[Collection entries]
%%

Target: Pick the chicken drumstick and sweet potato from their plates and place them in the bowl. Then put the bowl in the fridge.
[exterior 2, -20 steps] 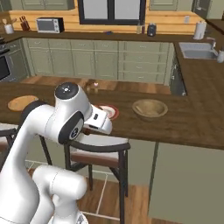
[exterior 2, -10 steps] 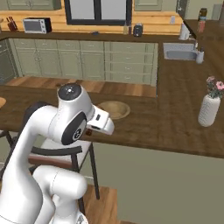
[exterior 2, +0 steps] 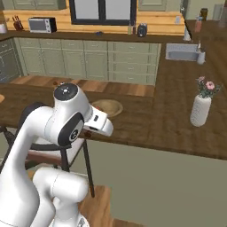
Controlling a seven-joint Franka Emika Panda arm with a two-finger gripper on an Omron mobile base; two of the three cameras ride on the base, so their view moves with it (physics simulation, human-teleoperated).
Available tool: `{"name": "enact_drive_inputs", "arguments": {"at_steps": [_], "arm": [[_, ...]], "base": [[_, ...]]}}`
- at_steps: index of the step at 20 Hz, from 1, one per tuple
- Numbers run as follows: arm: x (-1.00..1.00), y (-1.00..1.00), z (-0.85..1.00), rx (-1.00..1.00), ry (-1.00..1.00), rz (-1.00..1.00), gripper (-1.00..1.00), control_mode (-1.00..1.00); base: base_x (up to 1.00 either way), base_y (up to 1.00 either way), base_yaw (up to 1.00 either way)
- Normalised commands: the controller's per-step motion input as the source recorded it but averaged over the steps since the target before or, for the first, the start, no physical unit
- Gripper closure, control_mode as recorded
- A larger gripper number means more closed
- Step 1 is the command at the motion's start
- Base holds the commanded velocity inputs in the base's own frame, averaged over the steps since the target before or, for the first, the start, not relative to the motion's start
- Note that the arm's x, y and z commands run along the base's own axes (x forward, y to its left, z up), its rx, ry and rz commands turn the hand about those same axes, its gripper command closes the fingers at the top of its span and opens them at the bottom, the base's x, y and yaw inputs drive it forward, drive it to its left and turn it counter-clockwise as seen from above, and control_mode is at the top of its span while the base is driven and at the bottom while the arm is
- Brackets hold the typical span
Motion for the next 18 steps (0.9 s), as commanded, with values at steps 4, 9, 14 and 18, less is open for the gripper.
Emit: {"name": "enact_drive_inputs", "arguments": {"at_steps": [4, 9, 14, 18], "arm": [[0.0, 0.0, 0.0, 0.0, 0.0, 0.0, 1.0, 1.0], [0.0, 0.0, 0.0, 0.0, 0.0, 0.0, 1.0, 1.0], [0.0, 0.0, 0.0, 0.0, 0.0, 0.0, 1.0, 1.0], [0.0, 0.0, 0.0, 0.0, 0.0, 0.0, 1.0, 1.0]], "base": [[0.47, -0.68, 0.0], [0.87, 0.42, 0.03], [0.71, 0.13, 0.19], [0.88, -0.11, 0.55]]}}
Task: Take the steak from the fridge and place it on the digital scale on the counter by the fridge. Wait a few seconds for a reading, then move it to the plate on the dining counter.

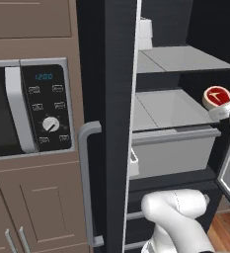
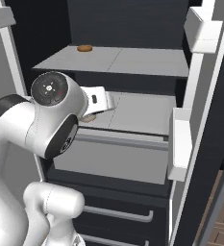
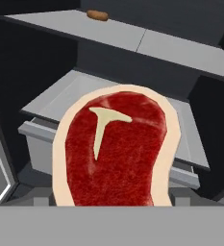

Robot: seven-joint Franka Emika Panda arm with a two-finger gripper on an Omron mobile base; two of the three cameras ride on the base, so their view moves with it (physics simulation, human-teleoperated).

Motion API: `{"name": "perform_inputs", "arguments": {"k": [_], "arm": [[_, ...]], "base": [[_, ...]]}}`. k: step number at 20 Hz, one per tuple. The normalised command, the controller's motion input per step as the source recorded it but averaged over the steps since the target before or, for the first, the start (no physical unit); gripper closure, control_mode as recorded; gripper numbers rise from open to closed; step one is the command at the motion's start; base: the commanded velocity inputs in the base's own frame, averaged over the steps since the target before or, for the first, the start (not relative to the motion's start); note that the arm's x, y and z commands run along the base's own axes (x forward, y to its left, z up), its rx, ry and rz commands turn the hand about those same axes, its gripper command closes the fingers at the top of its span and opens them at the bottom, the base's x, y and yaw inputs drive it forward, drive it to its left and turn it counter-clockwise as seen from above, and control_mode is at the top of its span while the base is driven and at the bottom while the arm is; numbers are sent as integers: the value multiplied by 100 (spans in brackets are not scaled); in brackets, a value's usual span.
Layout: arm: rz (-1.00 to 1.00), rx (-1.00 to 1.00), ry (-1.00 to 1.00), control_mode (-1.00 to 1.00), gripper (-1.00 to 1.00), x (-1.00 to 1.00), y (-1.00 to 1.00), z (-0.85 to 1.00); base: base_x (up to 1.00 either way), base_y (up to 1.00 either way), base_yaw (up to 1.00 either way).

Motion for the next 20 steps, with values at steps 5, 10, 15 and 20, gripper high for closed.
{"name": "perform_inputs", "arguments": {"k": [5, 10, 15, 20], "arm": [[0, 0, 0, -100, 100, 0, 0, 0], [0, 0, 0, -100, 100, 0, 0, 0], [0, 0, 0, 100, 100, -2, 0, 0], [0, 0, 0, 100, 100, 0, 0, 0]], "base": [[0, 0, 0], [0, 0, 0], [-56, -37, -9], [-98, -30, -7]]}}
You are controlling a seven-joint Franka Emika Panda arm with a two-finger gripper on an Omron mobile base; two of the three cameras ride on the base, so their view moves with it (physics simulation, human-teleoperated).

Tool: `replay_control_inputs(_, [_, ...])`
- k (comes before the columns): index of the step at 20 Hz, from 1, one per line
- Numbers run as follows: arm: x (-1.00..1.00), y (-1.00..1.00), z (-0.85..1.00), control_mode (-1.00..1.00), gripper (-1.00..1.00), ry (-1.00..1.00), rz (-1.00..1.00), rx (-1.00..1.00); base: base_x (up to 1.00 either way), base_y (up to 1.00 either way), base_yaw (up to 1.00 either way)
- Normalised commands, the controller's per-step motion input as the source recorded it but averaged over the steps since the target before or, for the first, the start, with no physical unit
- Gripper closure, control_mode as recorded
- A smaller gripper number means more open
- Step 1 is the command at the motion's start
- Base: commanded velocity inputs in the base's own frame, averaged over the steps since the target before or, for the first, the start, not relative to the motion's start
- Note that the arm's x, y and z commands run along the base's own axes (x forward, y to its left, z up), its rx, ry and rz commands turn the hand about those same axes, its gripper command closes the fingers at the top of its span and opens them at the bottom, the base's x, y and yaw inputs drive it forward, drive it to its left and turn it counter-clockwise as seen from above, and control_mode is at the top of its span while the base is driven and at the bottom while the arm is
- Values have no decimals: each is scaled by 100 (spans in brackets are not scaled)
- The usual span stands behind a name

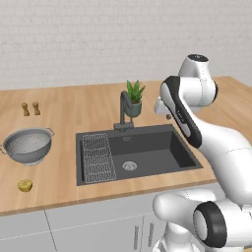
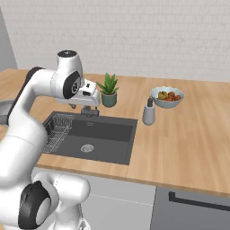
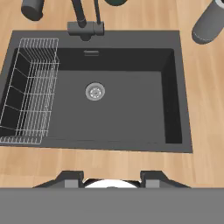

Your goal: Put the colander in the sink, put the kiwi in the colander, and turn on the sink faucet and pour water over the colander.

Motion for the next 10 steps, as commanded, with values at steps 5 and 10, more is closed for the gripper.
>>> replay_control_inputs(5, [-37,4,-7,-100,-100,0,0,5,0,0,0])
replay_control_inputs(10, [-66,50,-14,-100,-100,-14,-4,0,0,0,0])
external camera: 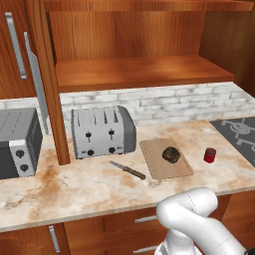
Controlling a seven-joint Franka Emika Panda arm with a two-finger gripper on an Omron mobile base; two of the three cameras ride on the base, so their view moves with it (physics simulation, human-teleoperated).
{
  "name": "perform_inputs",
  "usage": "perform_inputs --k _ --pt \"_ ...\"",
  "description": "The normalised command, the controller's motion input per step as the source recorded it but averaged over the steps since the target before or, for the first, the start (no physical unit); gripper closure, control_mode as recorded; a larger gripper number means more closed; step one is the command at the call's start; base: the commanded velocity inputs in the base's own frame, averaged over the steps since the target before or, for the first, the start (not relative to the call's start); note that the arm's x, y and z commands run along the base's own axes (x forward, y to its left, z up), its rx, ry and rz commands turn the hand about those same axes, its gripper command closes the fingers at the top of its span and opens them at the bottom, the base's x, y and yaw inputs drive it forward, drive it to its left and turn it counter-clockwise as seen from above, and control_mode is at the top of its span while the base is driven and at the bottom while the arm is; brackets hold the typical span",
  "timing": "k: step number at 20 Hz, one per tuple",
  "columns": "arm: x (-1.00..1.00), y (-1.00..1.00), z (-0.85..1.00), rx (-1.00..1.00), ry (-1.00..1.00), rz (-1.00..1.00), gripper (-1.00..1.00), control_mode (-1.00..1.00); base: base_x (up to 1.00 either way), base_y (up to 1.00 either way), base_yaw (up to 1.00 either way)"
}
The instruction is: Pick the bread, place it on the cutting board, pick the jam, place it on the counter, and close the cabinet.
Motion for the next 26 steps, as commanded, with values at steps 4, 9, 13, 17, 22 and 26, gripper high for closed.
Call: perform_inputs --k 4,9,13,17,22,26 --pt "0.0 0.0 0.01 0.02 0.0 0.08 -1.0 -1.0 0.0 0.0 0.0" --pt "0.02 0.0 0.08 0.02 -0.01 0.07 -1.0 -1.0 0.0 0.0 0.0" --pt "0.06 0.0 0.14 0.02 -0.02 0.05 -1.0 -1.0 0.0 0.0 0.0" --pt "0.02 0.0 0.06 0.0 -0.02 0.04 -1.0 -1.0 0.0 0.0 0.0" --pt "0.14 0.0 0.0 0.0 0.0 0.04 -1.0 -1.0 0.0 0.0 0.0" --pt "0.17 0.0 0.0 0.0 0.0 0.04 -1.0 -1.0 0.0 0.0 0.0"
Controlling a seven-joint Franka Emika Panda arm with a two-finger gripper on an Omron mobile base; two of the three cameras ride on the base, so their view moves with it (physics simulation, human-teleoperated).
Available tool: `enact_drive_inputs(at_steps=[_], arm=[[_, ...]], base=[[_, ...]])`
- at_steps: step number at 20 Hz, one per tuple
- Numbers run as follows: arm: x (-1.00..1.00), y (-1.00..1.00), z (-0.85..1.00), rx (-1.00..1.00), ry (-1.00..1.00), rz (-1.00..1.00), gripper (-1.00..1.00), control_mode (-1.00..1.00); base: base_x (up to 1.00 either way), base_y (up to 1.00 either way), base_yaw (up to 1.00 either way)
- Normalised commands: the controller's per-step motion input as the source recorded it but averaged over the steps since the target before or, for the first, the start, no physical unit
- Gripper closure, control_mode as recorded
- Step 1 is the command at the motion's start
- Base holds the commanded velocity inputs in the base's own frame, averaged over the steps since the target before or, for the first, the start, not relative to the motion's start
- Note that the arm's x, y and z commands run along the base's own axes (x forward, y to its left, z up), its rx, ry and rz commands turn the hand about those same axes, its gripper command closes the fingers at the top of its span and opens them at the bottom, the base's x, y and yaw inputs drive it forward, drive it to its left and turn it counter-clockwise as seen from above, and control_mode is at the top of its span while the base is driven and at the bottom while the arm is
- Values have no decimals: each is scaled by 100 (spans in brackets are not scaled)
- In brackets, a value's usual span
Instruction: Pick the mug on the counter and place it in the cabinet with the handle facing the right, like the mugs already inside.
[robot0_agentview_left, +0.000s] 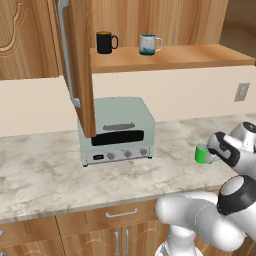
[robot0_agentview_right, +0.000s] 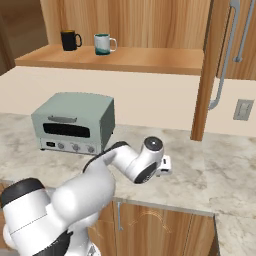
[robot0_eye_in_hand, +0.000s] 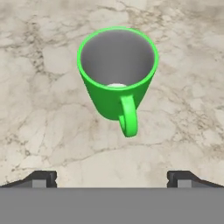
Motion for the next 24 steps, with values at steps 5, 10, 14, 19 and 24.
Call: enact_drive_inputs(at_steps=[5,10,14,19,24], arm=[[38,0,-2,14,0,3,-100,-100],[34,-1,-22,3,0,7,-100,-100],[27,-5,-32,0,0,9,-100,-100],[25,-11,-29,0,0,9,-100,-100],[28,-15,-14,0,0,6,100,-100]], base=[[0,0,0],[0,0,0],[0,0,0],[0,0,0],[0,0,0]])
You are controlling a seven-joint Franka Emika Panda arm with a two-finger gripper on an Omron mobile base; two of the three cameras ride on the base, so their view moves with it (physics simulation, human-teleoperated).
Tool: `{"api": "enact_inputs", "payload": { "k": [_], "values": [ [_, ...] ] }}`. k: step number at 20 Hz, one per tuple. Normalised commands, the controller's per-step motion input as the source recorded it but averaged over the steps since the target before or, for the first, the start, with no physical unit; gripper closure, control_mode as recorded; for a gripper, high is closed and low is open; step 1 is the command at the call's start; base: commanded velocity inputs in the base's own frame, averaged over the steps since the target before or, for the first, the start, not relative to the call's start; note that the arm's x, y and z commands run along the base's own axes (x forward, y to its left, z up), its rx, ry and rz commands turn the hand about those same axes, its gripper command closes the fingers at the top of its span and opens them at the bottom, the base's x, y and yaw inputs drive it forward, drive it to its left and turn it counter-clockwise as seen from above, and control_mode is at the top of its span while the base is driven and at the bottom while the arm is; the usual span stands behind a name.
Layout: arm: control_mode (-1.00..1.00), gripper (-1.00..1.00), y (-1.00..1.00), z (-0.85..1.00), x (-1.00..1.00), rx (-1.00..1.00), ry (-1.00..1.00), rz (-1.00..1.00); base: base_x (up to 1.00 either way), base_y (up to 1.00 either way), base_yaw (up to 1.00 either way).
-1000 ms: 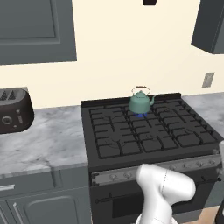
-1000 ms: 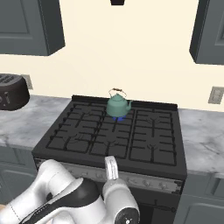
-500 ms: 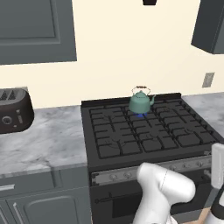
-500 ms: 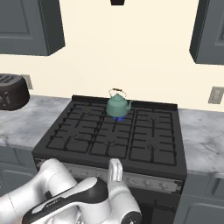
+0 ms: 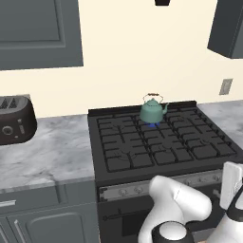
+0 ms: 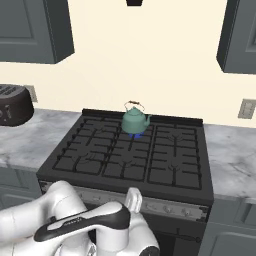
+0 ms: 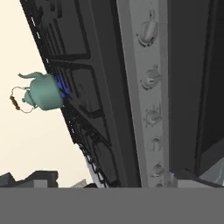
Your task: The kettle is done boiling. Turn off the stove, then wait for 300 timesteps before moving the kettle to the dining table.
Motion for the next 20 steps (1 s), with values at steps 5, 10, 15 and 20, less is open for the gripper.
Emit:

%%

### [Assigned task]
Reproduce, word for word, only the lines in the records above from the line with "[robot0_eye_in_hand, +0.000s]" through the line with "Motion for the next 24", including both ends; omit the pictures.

### [Result]
[robot0_eye_in_hand, +0.000s] 
Motion for the next 24 steps, with values at steps 5, 10, 14, 19 and 24.

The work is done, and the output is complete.